Скользим по склону, по жухлой стекловидной траве. Далеко внизу, под ногами – как стального масла плеснули, пруд лежит, подёрнут немым небом. С утра лило, потом сочилось. К полудню перестало лить и сочиться. И теперь кое-где над прозрачным царством, безлиственно-бесшумным, где только иногда вскрикнет резко лист отломленный, в котором все будущие морозы просвечивает, в котором все ветры связаны в багряный узел, – кое-где, в поволоке лежалой, бледная водянисто-ясная бирюза осеннего неба расплывается нежно. Мы говорим: вот наступает осень, умерь свой пыл, возьми себя в руки и не мешай осени вершить своё благословенное дело, не мешай великому омовению студёной водой, сырыми ветрами, светом, природа коего столь скоро изменилась, очистилась и лишена тепла.

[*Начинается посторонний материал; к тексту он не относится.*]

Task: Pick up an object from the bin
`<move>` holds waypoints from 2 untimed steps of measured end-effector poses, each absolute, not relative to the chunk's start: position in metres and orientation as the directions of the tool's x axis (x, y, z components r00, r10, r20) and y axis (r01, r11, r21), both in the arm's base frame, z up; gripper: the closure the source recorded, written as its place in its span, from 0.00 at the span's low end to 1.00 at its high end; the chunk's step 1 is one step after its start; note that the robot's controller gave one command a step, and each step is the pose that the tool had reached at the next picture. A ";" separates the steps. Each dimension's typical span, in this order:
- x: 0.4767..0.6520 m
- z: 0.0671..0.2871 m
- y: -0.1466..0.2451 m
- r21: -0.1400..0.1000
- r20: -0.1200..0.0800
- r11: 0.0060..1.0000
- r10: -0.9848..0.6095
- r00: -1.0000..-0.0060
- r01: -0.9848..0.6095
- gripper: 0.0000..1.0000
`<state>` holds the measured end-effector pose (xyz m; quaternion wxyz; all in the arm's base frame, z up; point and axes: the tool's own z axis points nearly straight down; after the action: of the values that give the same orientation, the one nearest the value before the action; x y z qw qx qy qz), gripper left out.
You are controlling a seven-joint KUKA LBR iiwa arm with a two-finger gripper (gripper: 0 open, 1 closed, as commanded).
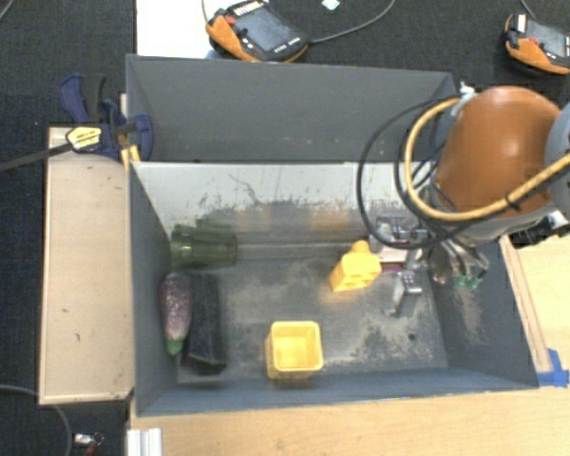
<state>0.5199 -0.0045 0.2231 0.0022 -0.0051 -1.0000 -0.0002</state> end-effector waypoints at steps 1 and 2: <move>0.521 0.227 -0.005 0.000 -0.003 1.000 0.010 -1.000 0.010 0.00; 0.584 0.091 -0.022 0.001 -0.010 0.999 0.038 -0.999 0.038 0.00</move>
Offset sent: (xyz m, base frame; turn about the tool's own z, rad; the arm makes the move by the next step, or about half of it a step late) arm 0.0690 -0.0199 -0.1531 0.0220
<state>0.5842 -0.0219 0.0912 -0.0050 -0.0191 -0.9998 -0.0006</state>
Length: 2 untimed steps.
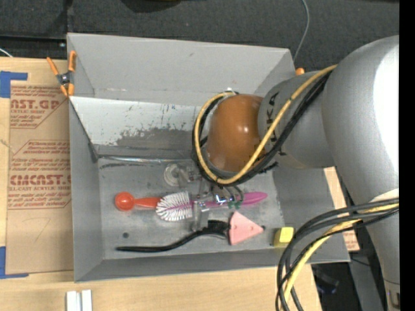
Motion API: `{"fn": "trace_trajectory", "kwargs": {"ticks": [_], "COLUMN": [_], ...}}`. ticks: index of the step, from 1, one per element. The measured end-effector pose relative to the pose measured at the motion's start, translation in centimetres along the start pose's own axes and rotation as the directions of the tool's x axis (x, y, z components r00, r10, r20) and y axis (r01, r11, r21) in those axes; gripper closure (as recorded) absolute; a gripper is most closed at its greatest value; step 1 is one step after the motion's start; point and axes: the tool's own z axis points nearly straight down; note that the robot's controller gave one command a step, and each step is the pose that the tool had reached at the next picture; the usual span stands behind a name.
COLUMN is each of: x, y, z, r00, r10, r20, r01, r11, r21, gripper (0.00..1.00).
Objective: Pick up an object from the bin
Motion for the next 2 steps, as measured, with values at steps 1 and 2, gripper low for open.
{"fn": "trace_trajectory", "kwargs": {"ticks": [1, 2], "x": [-0.79, -0.17], "y": [-0.02, 0.07], "z": [0.38, -0.14], "r00": [1.000, 1.000], "r10": [-0.021, -0.001], "r20": [-0.001, 0.004], "r01": [0.021, 0.001], "r11": [1.000, 1.000], "r21": [0.000, -0.002], "gripper": [0.00, 0.00]}}
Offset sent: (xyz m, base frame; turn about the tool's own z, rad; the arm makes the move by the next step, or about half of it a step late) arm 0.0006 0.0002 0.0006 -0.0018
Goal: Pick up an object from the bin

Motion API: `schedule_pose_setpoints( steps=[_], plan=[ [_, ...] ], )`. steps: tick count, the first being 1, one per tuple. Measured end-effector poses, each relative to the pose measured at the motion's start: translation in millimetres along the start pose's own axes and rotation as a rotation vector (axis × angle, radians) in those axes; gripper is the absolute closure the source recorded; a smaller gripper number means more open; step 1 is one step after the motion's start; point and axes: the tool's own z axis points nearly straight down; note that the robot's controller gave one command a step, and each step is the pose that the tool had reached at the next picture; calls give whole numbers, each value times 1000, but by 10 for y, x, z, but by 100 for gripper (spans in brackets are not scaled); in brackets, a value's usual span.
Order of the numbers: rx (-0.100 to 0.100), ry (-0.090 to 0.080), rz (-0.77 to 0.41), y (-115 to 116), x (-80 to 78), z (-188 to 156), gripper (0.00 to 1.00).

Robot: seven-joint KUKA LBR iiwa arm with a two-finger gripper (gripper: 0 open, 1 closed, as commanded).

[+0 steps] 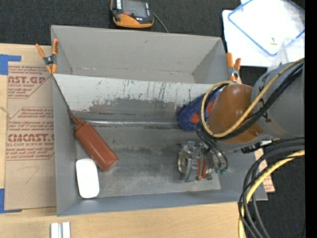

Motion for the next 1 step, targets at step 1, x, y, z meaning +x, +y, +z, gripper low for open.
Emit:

Мы говорим: вот настала осень – и не сетуй на то, что твоё сердце так слабо и каждый раз замирает, когда его касается протяжный зов, – да услышат уши слушающего… – не слышат…
Мы говорим: утешься игрой чёрных озябших ветвей, переплетением сучьев, преображающей скудостью, каплей, утешься единственным числом, – всё вскоре станет разъятым, и чем отличаешься ты от листа, от коры, от последней рыбы?